SourceForge.net Logo
Main Overview Wiki Issues Forum Build Fisheye
Issue Details (XML | Word | Printable)

Key: CMP-477
Type: Improvement Improvement
Status: Closed Closed
Resolution: Fixed
Priority: Major Major
Assignee: Shay Banon
Reporter: Ramon Garcia Fernandez
Votes: 0
Watchers: 0
Operations

If you were logged in you would be able to see more operations.
Compass

Improve ScrollableHibernateIndexEntitiesIndexer (use Hibernate Criteria)

Created: 29/Oct/07 06:43 AM   Updated: 26/Jul/08 10:05 AM
Component/s: Compass::Gps
Affects Version/s: 1.2 GA
Fix Version/s: 2.0 M1

File Attachments: 1. File compass-1.2.diff (6 kB)



 Description  « Hide
My company, Kotasoft S.L. wants to contribute this patch to fix memory issues with ScrollableHibernateIndexEntitiesIndexer. This patch was developed as part of a project for a customer, and in exchange for receiving this software for free we want to share this improvement with the rest of the comunity.

The most important issue with the current implementation of the scrolling indexer is that the memory goes up until eventually eating all memory. The reason of the issue is Hibernate caches all the objects got in a transaction forever. Compass tries to free the objects obtained by calling hibernateSession.evict(object), but if the object as references to other objects obtained by database relations, these objects are not released. For this reason, this call should be replaced by hibernateSession.evictAll(). With this change, we can run the indexer without any memory problems.

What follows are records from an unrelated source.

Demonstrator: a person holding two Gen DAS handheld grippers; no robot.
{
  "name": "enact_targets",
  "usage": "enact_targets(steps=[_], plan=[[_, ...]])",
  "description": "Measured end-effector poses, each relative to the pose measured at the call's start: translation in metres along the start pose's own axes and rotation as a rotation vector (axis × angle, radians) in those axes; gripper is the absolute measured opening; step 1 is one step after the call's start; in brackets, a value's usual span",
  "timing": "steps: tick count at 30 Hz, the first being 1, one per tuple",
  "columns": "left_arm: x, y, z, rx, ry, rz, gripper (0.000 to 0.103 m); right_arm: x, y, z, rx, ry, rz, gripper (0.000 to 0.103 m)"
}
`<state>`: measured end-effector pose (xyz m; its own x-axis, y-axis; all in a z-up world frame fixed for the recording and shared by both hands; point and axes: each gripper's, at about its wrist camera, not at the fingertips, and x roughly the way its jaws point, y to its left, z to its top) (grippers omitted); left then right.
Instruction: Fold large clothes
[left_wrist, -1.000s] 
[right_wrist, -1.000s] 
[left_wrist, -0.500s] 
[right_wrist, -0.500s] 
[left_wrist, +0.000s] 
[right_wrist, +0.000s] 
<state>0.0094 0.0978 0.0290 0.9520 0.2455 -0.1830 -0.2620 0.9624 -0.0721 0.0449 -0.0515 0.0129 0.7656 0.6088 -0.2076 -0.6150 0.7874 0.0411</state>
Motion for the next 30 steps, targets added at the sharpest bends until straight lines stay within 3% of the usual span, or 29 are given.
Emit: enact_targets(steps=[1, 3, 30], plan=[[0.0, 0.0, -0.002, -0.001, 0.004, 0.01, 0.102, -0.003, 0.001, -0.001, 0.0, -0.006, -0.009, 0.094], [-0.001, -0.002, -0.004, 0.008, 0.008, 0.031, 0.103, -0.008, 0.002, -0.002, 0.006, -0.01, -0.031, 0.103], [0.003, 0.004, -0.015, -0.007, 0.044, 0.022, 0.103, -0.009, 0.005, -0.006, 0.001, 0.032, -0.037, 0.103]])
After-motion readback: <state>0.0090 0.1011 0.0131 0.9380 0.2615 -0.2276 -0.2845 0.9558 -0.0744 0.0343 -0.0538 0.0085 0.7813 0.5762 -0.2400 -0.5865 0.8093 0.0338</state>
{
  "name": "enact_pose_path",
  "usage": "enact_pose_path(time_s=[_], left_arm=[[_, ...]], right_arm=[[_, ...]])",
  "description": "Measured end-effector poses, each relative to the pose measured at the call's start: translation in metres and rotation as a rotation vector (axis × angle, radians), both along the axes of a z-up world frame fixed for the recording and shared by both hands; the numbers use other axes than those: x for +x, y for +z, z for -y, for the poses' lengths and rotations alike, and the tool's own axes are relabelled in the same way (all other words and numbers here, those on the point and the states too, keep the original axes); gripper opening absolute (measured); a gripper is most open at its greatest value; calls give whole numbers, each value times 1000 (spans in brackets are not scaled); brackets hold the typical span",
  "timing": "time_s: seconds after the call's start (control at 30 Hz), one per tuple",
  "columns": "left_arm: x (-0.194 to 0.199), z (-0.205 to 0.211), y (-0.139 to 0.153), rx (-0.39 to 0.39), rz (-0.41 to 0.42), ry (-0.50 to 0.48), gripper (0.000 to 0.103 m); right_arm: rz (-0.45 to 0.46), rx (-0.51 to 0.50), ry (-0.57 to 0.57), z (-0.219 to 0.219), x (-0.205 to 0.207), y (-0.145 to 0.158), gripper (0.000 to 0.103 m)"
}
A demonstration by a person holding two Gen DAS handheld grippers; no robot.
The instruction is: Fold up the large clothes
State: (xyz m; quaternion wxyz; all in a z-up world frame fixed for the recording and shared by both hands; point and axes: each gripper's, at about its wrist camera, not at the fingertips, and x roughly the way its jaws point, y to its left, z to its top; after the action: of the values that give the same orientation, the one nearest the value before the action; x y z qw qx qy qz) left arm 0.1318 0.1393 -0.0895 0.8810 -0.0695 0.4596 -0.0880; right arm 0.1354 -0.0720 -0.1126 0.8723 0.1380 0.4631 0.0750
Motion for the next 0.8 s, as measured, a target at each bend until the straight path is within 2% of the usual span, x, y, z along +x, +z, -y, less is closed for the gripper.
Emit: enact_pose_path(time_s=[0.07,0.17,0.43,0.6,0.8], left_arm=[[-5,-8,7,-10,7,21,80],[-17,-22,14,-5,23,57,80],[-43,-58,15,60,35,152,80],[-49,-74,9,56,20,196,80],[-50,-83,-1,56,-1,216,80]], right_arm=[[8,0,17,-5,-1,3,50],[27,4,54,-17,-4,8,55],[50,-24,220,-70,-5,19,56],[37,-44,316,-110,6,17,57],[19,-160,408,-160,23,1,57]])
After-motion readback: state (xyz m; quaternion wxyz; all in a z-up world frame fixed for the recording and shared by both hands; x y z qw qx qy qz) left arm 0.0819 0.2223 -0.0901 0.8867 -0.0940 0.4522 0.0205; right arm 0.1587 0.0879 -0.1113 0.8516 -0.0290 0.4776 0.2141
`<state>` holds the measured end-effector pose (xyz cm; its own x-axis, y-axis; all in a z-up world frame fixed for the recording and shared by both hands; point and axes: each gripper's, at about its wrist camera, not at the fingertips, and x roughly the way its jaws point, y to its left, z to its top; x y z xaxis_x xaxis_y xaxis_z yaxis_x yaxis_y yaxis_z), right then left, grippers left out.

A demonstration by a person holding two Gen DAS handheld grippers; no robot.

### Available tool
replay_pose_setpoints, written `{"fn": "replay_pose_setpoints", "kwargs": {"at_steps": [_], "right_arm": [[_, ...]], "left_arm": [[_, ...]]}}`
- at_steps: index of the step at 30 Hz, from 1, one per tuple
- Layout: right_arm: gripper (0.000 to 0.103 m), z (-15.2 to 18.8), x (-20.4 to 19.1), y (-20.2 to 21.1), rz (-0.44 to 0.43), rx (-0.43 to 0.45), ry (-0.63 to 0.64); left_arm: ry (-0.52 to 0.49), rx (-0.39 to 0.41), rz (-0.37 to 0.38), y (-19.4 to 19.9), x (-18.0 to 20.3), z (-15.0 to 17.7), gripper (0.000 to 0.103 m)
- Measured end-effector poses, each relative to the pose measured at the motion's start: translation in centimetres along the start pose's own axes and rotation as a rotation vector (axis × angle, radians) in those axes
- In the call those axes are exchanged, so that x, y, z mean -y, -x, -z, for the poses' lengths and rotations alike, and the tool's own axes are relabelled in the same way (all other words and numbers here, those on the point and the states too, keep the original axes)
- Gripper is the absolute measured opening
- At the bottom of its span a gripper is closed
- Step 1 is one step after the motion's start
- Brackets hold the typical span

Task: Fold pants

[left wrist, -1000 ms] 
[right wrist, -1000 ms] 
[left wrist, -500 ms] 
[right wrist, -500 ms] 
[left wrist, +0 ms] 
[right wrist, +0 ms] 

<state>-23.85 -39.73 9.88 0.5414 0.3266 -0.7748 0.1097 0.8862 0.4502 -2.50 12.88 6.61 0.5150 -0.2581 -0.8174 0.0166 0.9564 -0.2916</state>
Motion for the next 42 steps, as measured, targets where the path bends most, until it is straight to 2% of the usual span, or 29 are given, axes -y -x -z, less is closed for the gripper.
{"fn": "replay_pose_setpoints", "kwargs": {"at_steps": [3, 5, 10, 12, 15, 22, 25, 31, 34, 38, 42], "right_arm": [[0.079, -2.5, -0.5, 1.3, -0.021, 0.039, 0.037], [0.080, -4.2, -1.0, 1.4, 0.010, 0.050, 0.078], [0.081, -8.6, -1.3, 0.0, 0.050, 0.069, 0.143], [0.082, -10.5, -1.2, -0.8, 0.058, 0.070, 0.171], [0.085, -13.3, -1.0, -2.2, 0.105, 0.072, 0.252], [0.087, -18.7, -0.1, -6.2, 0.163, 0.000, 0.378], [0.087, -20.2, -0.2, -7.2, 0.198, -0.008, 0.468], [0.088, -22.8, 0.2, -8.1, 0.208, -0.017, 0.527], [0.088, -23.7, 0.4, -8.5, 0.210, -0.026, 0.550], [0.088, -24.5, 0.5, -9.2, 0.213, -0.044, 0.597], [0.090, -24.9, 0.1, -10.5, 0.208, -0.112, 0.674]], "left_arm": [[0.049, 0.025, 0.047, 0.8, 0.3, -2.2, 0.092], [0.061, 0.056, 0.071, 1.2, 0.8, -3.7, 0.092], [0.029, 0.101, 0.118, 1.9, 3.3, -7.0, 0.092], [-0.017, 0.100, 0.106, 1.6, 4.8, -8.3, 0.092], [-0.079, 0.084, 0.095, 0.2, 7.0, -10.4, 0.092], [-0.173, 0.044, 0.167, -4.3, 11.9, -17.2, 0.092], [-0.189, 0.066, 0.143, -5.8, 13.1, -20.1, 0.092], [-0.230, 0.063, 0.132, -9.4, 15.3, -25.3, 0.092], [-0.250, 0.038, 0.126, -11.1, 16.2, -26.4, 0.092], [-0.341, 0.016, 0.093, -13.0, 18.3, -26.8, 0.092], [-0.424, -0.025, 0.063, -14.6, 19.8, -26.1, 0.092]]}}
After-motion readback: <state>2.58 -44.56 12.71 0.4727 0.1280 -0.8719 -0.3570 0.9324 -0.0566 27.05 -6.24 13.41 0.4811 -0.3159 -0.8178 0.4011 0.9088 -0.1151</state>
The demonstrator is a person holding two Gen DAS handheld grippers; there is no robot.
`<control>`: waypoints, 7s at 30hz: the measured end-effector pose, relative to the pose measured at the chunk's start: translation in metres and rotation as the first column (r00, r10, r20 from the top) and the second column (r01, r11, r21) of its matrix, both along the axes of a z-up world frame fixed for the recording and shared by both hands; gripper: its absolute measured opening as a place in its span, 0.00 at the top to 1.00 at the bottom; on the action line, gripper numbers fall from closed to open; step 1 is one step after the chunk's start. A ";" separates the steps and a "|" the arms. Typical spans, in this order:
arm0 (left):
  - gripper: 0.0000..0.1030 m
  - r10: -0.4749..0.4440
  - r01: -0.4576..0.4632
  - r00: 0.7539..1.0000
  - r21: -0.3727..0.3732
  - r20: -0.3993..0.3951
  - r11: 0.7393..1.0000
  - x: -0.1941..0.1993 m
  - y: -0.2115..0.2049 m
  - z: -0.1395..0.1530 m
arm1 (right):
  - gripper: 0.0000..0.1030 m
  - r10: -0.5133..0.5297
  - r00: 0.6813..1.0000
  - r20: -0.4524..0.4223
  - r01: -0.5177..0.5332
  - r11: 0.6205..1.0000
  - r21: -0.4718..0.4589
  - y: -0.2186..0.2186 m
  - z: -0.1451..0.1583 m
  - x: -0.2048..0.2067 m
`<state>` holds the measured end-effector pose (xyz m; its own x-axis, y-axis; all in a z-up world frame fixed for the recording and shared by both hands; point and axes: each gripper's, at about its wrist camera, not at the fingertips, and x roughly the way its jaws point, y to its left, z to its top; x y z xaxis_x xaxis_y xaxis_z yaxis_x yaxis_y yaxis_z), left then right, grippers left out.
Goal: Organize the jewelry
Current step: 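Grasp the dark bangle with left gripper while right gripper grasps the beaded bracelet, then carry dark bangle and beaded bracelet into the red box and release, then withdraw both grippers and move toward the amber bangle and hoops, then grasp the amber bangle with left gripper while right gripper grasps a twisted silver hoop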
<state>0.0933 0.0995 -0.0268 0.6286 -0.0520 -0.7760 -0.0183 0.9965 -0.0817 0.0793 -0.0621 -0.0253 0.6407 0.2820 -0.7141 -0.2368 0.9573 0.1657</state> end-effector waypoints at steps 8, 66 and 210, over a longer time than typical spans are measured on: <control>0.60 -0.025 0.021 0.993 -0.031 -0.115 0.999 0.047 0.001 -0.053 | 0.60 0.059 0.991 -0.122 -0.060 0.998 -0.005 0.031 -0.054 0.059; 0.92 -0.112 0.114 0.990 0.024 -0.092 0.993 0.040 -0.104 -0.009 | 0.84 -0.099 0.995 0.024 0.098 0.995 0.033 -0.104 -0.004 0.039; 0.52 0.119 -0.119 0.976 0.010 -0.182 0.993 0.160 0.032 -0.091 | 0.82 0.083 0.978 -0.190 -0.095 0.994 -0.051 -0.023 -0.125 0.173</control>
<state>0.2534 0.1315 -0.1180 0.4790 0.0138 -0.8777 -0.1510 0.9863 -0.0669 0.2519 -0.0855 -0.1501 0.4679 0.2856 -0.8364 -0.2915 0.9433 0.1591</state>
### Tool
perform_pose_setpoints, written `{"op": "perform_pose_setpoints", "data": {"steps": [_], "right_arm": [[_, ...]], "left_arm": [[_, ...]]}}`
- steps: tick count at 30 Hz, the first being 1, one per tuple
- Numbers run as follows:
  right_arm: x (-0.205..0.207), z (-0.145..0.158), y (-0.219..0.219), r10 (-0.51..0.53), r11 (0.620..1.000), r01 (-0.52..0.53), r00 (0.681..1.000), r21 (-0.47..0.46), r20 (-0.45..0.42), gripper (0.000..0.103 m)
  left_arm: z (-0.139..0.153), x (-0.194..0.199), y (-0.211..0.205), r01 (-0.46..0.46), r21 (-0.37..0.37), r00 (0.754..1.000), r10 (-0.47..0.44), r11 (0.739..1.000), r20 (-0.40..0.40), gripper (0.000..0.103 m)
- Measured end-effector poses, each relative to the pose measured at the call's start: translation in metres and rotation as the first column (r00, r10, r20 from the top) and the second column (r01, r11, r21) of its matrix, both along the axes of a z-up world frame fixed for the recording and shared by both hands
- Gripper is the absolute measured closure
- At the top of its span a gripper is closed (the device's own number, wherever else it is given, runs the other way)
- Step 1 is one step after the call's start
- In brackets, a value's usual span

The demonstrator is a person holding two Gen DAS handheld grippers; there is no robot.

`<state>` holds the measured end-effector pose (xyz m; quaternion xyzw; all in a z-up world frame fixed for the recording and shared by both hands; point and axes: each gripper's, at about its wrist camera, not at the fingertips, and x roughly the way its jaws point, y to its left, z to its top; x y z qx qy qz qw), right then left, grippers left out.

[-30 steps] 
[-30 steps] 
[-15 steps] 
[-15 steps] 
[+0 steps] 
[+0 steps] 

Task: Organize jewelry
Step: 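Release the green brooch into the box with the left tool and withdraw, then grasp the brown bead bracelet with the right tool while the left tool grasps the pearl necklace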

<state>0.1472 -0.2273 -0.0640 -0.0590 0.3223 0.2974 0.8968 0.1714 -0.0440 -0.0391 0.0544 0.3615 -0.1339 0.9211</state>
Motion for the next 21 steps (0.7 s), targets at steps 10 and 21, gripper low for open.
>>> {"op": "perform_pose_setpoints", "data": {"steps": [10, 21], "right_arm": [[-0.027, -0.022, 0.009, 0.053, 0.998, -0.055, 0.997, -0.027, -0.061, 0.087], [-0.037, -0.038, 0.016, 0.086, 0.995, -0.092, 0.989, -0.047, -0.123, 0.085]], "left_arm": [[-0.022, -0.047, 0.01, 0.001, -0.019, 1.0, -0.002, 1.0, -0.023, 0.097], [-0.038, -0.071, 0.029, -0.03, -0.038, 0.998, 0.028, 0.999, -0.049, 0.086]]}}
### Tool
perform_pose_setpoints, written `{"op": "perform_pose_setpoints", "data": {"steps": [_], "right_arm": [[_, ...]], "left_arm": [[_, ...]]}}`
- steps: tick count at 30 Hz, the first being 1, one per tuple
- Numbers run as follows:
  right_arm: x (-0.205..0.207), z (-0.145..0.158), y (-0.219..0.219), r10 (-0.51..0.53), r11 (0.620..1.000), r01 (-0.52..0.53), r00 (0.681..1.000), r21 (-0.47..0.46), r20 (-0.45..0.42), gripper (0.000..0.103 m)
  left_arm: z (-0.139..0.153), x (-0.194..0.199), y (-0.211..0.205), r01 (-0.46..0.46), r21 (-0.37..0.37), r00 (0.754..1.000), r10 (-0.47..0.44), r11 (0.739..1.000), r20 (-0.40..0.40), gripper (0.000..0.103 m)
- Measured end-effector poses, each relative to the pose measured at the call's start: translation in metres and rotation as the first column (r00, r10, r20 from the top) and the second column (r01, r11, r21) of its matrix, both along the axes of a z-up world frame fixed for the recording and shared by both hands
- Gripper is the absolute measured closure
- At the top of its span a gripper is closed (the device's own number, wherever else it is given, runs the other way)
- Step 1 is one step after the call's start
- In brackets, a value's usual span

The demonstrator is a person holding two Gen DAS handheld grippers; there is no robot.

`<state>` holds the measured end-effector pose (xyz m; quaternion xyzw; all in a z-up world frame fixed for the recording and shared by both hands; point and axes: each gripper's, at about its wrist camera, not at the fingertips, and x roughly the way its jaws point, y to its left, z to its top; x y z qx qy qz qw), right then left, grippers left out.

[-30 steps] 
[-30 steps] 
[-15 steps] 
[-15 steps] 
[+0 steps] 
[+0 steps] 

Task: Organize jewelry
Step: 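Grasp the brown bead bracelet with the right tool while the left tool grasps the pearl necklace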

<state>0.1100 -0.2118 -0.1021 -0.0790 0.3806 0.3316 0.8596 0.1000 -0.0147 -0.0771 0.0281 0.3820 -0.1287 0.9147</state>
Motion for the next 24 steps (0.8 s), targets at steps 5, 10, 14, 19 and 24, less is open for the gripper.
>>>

There are other changes in this patch.

We changed the indexer to respect better hibernate settings. If Hibernate is configured to use outer joins, Compass should respect that. This patch makes the indexer use Hibernate criteria queries instead of hsql queries, because the latter do inconditionally no outer join, independently of what was configured in the hibernate bindings.

We made more changes for supporting outer joins and batch processing. When hibernate is queried for a list of objects and the underlying SQL query is an outer join, Hibernate returns several times the same instance (one for each 1:N relation). See http://www.hibernate.org/117.html#A12 . For supporting this case we changed the query to perform an ORDER BY with the primary key, and the indexing loop places an object after it has been completely fetched. This approach is not optimal: ordering may introduce some overhead (though the primary key should be already indexed). Perhaps this behaviour should be turned into a per-class option.

For batch processing, instead of getting an object and indexing it, we get several objects (fetchSize() at a time) and then we index them. The reason is that, if Hibernate is configured to use batch queries, and lazy download of collections is enabled, Hibernate downloads several the related collections of several objects at once, with queries like:

SELECT .... FROM related_table WHERE related_table.id IN (?,?, ... ?)

This reduces the database load by reduced the number of queries delivered. Although it makes the loop code somewhat more complex, it does not add significant overhead.

As already commented, this patch should be improved by making the ordering request optional, if possible, as an option for each table.

Best regards,

Ramon Garcia Fernandez
Programmer
ramon.garcia@kotasoft.com
Kotasoft S.L.
http://www.kotasoft.com



 All   Comments   Change History      Sort Order: Ascending order - Click to sort in descending order
Ramon Garcia Fernandez added a comment - 29/Oct/07 06:44 AM
Patch to fix described issues.

Shay Banon added a comment - 09/Nov/07 08:04 AM
Applied the patch. Changed some things within it in order to be as much as possible backward compatible (it still works with Query as well).

Also, did not understand the prex/item logic when scrolling though the data. I kept it how it was before for now. If you can explain why you did it like that, I would be happy to hear.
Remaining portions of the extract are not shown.